**BRIEF**
What is needed is a word-for-word transcript of the listing, free of pictures.

=====

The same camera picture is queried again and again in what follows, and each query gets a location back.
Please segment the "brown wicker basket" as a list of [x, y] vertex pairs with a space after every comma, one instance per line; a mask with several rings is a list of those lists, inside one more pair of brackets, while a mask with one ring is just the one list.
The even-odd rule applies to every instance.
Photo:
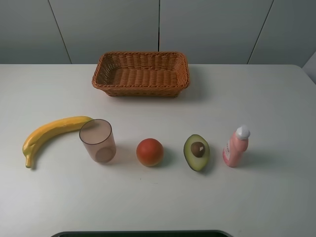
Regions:
[[187, 58], [180, 52], [107, 52], [92, 85], [113, 97], [177, 97], [190, 85]]

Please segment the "red tomato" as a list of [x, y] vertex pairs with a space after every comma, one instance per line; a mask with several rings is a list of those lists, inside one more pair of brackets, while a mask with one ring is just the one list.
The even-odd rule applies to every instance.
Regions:
[[138, 144], [136, 155], [144, 166], [156, 166], [163, 160], [163, 146], [158, 140], [147, 138]]

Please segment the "halved avocado with pit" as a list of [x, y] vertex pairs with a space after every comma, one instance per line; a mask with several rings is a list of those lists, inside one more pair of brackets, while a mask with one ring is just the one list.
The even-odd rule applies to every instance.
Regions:
[[208, 164], [210, 147], [198, 134], [193, 134], [186, 140], [183, 152], [188, 166], [194, 171], [202, 171]]

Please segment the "translucent pink plastic cup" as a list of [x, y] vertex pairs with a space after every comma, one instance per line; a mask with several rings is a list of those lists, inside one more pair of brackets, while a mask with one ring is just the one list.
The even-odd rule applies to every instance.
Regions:
[[112, 126], [104, 119], [85, 123], [79, 131], [79, 138], [95, 162], [108, 163], [116, 155]]

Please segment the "pink bottle with white cap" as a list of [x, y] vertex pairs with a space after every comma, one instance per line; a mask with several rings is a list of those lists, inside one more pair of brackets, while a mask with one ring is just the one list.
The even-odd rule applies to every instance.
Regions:
[[250, 130], [246, 125], [240, 126], [223, 148], [223, 160], [229, 167], [236, 167], [243, 153], [248, 148]]

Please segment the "yellow banana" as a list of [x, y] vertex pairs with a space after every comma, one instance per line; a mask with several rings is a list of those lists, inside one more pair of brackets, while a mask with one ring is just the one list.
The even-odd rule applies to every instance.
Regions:
[[27, 137], [22, 147], [26, 158], [26, 168], [33, 167], [36, 153], [48, 140], [64, 133], [80, 130], [89, 121], [92, 121], [92, 118], [76, 116], [55, 120], [37, 128]]

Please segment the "black tray edge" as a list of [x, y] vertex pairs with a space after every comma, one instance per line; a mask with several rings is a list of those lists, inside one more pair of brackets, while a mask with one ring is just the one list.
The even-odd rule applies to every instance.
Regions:
[[53, 237], [231, 237], [217, 230], [197, 231], [105, 231], [105, 232], [60, 232]]

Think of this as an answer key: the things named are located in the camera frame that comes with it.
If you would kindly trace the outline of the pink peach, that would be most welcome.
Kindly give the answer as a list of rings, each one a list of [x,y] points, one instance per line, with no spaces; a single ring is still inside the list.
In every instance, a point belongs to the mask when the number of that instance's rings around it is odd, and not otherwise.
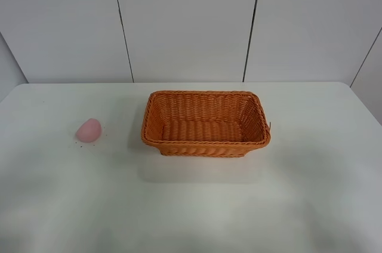
[[[101,123],[97,119],[89,119],[77,130],[75,136],[83,143],[95,142],[102,133]]]

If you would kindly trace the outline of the orange wicker basket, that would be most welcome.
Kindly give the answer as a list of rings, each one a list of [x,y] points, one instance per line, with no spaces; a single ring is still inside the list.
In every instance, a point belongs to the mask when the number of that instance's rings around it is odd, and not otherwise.
[[[249,91],[156,91],[149,96],[141,139],[164,156],[239,158],[266,147],[270,127]]]

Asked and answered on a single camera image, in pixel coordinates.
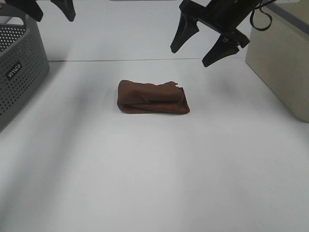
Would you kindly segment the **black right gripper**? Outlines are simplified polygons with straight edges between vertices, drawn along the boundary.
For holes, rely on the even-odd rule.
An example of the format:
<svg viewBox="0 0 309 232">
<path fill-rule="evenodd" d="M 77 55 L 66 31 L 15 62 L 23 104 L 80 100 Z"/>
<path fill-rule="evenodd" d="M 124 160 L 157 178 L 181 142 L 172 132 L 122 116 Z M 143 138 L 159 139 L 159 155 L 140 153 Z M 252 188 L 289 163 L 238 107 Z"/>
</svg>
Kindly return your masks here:
<svg viewBox="0 0 309 232">
<path fill-rule="evenodd" d="M 238 53 L 239 46 L 244 48 L 250 40 L 236 28 L 255 6 L 254 0 L 211 0 L 206 6 L 192 0 L 182 1 L 178 28 L 170 45 L 172 53 L 199 32 L 197 21 L 221 34 L 202 59 L 204 67 Z"/>
</svg>

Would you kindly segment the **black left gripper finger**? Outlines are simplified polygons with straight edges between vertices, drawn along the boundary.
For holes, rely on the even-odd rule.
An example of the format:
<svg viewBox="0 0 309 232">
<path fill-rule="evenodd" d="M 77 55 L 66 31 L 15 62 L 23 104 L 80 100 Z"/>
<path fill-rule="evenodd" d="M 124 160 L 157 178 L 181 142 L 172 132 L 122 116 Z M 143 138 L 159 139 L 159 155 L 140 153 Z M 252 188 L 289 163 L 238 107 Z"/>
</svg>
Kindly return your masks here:
<svg viewBox="0 0 309 232">
<path fill-rule="evenodd" d="M 43 12 L 35 0 L 5 0 L 5 3 L 23 11 L 37 22 L 42 20 Z"/>
<path fill-rule="evenodd" d="M 51 0 L 51 2 L 62 11 L 70 22 L 74 21 L 76 12 L 74 9 L 73 0 Z"/>
</svg>

=====

**RESPONSE BELOW**
The same camera picture is queried again and again in what follows, and each query gets a location back.
Please segment the "brown wicker basket" as a list of [x, y] vertex pairs with a space after every comma, one instance per line; a mask with several rings is a list of those lists, inside one more pair of brackets, while a mask with one ring is just the one list.
The even-odd rule applies to every instance.
Photo:
Regions:
[[187, 58], [180, 52], [107, 52], [92, 85], [113, 97], [177, 97], [190, 85]]

Please segment the "red tomato" as a list of [x, y] vertex pairs with a space after every comma, one instance per line; a mask with several rings is a list of those lists, inside one more pair of brackets, while a mask with one ring is just the one list.
The even-odd rule applies to every instance.
Regions:
[[138, 144], [136, 155], [144, 166], [156, 166], [163, 160], [163, 146], [158, 140], [147, 138]]

Please segment the "halved avocado with pit" as a list of [x, y] vertex pairs with a space after every comma, one instance per line; a mask with several rings is a list of those lists, inside one more pair of brackets, while a mask with one ring is just the one list.
The even-odd rule applies to every instance.
Regions:
[[208, 164], [210, 147], [198, 134], [193, 134], [186, 140], [183, 152], [188, 166], [194, 171], [202, 171]]

Please segment the "translucent pink plastic cup" as a list of [x, y] vertex pairs with a space after every comma, one instance per line; a mask with several rings is a list of those lists, inside one more pair of brackets, while a mask with one ring is just the one list.
The even-odd rule applies to every instance.
Regions:
[[112, 126], [104, 119], [85, 123], [79, 131], [79, 138], [95, 162], [108, 163], [116, 155]]

Please segment the "pink bottle with white cap" as a list of [x, y] vertex pairs with a space after every comma, one instance per line; a mask with several rings is a list of those lists, inside one more pair of brackets, while a mask with one ring is just the one list.
The even-odd rule applies to every instance.
Regions:
[[250, 130], [246, 125], [240, 126], [223, 148], [223, 160], [229, 167], [236, 167], [243, 153], [248, 148]]

Please segment the "yellow banana" as a list of [x, y] vertex pairs with a space after every comma, one instance per line; a mask with several rings is a list of those lists, inside one more pair of brackets, while a mask with one ring is just the one list.
The even-odd rule applies to every instance.
Regions:
[[27, 137], [22, 147], [26, 158], [26, 168], [33, 167], [36, 153], [48, 140], [64, 133], [80, 130], [89, 121], [92, 121], [92, 118], [76, 116], [55, 120], [37, 128]]

Please segment the "black tray edge" as a list of [x, y] vertex pairs with a space after every comma, one instance per line; a mask with several rings is a list of those lists, inside one more pair of brackets, while a mask with one ring is just the one list.
The even-odd rule applies to every instance.
Regions:
[[53, 237], [231, 237], [217, 230], [197, 231], [105, 231], [105, 232], [60, 232]]

Think of this as an answer key: the things named are located in the camera frame that comes with it.
If you would kindly trace the outline of the pink peach, that would be most welcome.
Kindly give the answer as a list of rings, each one a list of [x,y] points, one instance per line, with no spaces; a single ring is still inside the list.
In every instance, a point belongs to the mask when the number of that instance's rings around it is odd, and not otherwise.
[[[101,123],[97,119],[89,119],[77,130],[75,136],[83,143],[95,142],[102,133]]]

If you would kindly trace the outline of the orange wicker basket, that would be most welcome.
Kindly give the answer as a list of rings, each one a list of [x,y] points, one instance per line, with no spaces; a single ring is still inside the list.
In every instance, a point belongs to the mask when the number of that instance's rings around it is odd, and not otherwise.
[[[249,91],[156,91],[149,96],[141,139],[164,156],[239,158],[266,147],[270,127]]]

Asked and answered on a single camera image, in pixel coordinates.
Would you kindly segment the **black right gripper**? Outlines are simplified polygons with straight edges between vertices, drawn along the boundary.
For holes, rely on the even-odd rule.
An example of the format:
<svg viewBox="0 0 309 232">
<path fill-rule="evenodd" d="M 77 55 L 66 31 L 15 62 L 23 104 L 80 100 Z"/>
<path fill-rule="evenodd" d="M 124 160 L 157 178 L 181 142 L 172 132 L 122 116 Z M 143 138 L 159 139 L 159 155 L 140 153 Z M 252 188 L 289 163 L 238 107 Z"/>
</svg>
Kindly return your masks here:
<svg viewBox="0 0 309 232">
<path fill-rule="evenodd" d="M 238 53 L 239 46 L 244 48 L 250 40 L 236 28 L 255 6 L 254 0 L 211 0 L 206 6 L 192 0 L 182 1 L 178 28 L 170 45 L 172 53 L 199 32 L 197 21 L 221 34 L 202 59 L 204 67 Z"/>
</svg>

Would you kindly segment the **black left gripper finger**? Outlines are simplified polygons with straight edges between vertices, drawn along the boundary.
For holes, rely on the even-odd rule.
An example of the format:
<svg viewBox="0 0 309 232">
<path fill-rule="evenodd" d="M 77 55 L 66 31 L 15 62 L 23 104 L 80 100 Z"/>
<path fill-rule="evenodd" d="M 124 160 L 157 178 L 181 142 L 172 132 L 122 116 Z M 143 138 L 159 139 L 159 155 L 140 153 Z M 252 188 L 289 163 L 238 107 Z"/>
</svg>
Kindly return your masks here:
<svg viewBox="0 0 309 232">
<path fill-rule="evenodd" d="M 43 12 L 35 0 L 5 0 L 5 3 L 23 11 L 37 22 L 42 20 Z"/>
<path fill-rule="evenodd" d="M 51 0 L 51 2 L 62 11 L 70 22 L 74 21 L 76 12 L 74 9 L 73 0 Z"/>
</svg>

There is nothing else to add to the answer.